Records from a collection:

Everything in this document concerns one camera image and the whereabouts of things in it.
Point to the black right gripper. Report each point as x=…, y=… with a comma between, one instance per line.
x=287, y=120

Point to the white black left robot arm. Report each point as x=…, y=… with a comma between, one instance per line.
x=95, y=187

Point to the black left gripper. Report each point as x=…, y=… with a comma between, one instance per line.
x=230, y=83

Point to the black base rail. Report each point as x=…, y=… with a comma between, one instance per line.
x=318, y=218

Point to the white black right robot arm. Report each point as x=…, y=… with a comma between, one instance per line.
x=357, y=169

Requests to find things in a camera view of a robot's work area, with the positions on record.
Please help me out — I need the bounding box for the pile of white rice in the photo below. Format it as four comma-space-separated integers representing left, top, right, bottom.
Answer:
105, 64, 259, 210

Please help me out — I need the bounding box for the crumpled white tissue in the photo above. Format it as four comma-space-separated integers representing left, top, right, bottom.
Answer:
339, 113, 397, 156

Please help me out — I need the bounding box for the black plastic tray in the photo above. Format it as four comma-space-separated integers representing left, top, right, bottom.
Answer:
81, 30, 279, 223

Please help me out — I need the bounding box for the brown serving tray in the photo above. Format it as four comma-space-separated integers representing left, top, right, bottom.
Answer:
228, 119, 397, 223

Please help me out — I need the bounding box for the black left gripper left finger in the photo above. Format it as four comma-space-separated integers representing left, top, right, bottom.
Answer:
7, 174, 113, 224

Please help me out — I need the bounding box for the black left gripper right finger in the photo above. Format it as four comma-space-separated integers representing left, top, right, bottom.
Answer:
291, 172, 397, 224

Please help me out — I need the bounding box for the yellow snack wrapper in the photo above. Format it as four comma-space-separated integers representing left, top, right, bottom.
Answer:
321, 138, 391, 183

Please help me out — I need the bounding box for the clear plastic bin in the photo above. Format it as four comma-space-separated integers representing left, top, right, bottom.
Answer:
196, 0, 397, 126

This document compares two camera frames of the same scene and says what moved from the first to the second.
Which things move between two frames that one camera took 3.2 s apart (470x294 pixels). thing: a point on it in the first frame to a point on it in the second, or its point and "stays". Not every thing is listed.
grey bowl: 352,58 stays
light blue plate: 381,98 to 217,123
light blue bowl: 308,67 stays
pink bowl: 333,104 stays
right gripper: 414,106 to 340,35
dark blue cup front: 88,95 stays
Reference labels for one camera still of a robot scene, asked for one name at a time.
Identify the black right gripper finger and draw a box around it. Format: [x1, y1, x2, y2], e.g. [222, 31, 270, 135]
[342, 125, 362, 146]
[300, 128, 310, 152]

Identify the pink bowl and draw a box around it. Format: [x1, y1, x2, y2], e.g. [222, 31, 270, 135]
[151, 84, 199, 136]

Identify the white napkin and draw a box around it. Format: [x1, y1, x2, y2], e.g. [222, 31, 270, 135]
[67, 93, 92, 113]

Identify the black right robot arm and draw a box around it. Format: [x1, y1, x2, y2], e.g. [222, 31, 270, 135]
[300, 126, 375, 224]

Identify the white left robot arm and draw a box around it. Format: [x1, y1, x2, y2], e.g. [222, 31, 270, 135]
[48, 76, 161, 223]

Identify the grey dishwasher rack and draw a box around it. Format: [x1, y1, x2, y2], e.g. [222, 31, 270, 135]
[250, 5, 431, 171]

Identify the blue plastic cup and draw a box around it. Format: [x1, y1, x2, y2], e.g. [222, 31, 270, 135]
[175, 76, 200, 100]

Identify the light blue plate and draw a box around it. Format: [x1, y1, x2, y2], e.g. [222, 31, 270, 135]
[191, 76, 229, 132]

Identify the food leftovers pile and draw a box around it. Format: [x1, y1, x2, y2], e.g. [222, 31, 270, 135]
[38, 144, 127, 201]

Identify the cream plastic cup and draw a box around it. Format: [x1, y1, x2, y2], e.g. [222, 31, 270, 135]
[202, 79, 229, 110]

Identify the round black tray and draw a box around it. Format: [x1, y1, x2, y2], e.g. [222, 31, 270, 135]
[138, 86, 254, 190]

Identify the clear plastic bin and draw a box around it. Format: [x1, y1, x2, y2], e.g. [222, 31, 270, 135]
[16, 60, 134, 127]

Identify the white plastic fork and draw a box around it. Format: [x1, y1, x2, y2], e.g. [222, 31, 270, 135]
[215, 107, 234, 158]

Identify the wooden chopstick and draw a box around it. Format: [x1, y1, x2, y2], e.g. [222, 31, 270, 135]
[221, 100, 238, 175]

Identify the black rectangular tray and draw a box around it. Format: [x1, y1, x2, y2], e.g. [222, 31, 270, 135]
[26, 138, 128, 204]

What is expected:
An exact copy of every entry above is the expected answer.

Solution for this task:
Everything in this document concerns one camera image and the whereabouts of things in it.
Point to the black right gripper. Report each point as x=…, y=… with a comma between, one instance per line.
x=287, y=120

Point to the white black left robot arm. Report each point as x=…, y=… with a comma between, one instance per line.
x=95, y=187

Point to the black left gripper. Report each point as x=…, y=… with a comma between, one instance per line.
x=230, y=83

Point to the black base rail. Report each point as x=…, y=… with a comma between, one instance per line.
x=318, y=218

Point to the white black right robot arm. Report each point as x=…, y=… with a comma between, one instance per line.
x=357, y=169

Requests to find things in a camera view of a robot's work area, with the positions on record.
Please help me out — I need the bounding box for the pile of white rice in the photo below. Format it as four comma-space-separated integers representing left, top, right, bottom.
Answer:
105, 64, 259, 210

Please help me out — I need the bounding box for the crumpled white tissue in the photo above. Format it as four comma-space-separated integers representing left, top, right, bottom.
Answer:
339, 113, 397, 156

Please help me out — I need the bounding box for the black plastic tray in the photo above. Format it as four comma-space-separated integers representing left, top, right, bottom.
Answer:
81, 30, 279, 223

Please help me out — I need the bounding box for the brown serving tray in the photo above. Format it as four comma-space-separated integers representing left, top, right, bottom.
Answer:
228, 119, 397, 223

Please help me out — I need the bounding box for the black left gripper left finger in the photo above. Format it as four comma-space-separated integers representing left, top, right, bottom.
Answer:
7, 174, 113, 224

Please help me out — I need the bounding box for the black left gripper right finger in the photo above. Format it as four comma-space-separated integers representing left, top, right, bottom.
Answer:
291, 172, 397, 224

Please help me out — I need the bounding box for the yellow snack wrapper in the photo above. Format it as four comma-space-separated integers representing left, top, right, bottom.
Answer:
321, 138, 391, 183

Please help me out — I need the bounding box for the clear plastic bin in the photo above. Format it as four comma-space-separated integers representing left, top, right, bottom.
Answer:
196, 0, 397, 126

This document compares two camera frames of the same scene and says what moved from the first to the second.
Which things move between two frames that one camera took 3.2 s apart (470x294 pixels). thing: a point on it in the first frame to a point on it in the second, or its point and "stays". Not every thing is listed.
grey bowl: 352,58 stays
light blue plate: 381,98 to 217,123
light blue bowl: 308,67 stays
pink bowl: 333,104 stays
right gripper: 414,106 to 340,35
dark blue cup front: 88,95 stays
Reference labels for one camera still of a robot scene, asked for one name at a time.
Identify the black right gripper finger and draw a box around it. Format: [x1, y1, x2, y2], e.g. [222, 31, 270, 135]
[342, 125, 362, 146]
[300, 128, 310, 152]

Identify the pink bowl and draw a box around it. Format: [x1, y1, x2, y2], e.g. [222, 31, 270, 135]
[151, 84, 199, 136]

Identify the white napkin and draw a box around it. Format: [x1, y1, x2, y2], e.g. [222, 31, 270, 135]
[67, 93, 92, 113]

Identify the black right robot arm and draw a box around it. Format: [x1, y1, x2, y2], e.g. [222, 31, 270, 135]
[300, 126, 375, 224]

Identify the white left robot arm and draw a box around it. Format: [x1, y1, x2, y2], e.g. [222, 31, 270, 135]
[48, 76, 161, 223]

Identify the grey dishwasher rack and draw a box around it. Format: [x1, y1, x2, y2], e.g. [222, 31, 270, 135]
[250, 5, 431, 171]

Identify the blue plastic cup and draw a box around it. Format: [x1, y1, x2, y2], e.g. [222, 31, 270, 135]
[175, 76, 200, 100]

Identify the light blue plate and draw a box around it. Format: [x1, y1, x2, y2], e.g. [222, 31, 270, 135]
[191, 76, 229, 132]

Identify the food leftovers pile and draw a box around it. Format: [x1, y1, x2, y2], e.g. [222, 31, 270, 135]
[38, 144, 127, 201]

Identify the cream plastic cup and draw a box around it. Format: [x1, y1, x2, y2], e.g. [222, 31, 270, 135]
[202, 79, 229, 110]

Identify the round black tray and draw a box around it. Format: [x1, y1, x2, y2], e.g. [222, 31, 270, 135]
[138, 86, 254, 190]

Identify the clear plastic bin and draw a box around it. Format: [x1, y1, x2, y2], e.g. [222, 31, 270, 135]
[16, 60, 134, 127]

Identify the white plastic fork and draw a box around it. Format: [x1, y1, x2, y2], e.g. [222, 31, 270, 135]
[215, 107, 234, 158]

Identify the wooden chopstick and draw a box around it. Format: [x1, y1, x2, y2], e.g. [222, 31, 270, 135]
[221, 100, 238, 175]

Identify the black rectangular tray and draw a box around it. Format: [x1, y1, x2, y2], e.g. [222, 31, 270, 135]
[26, 138, 128, 204]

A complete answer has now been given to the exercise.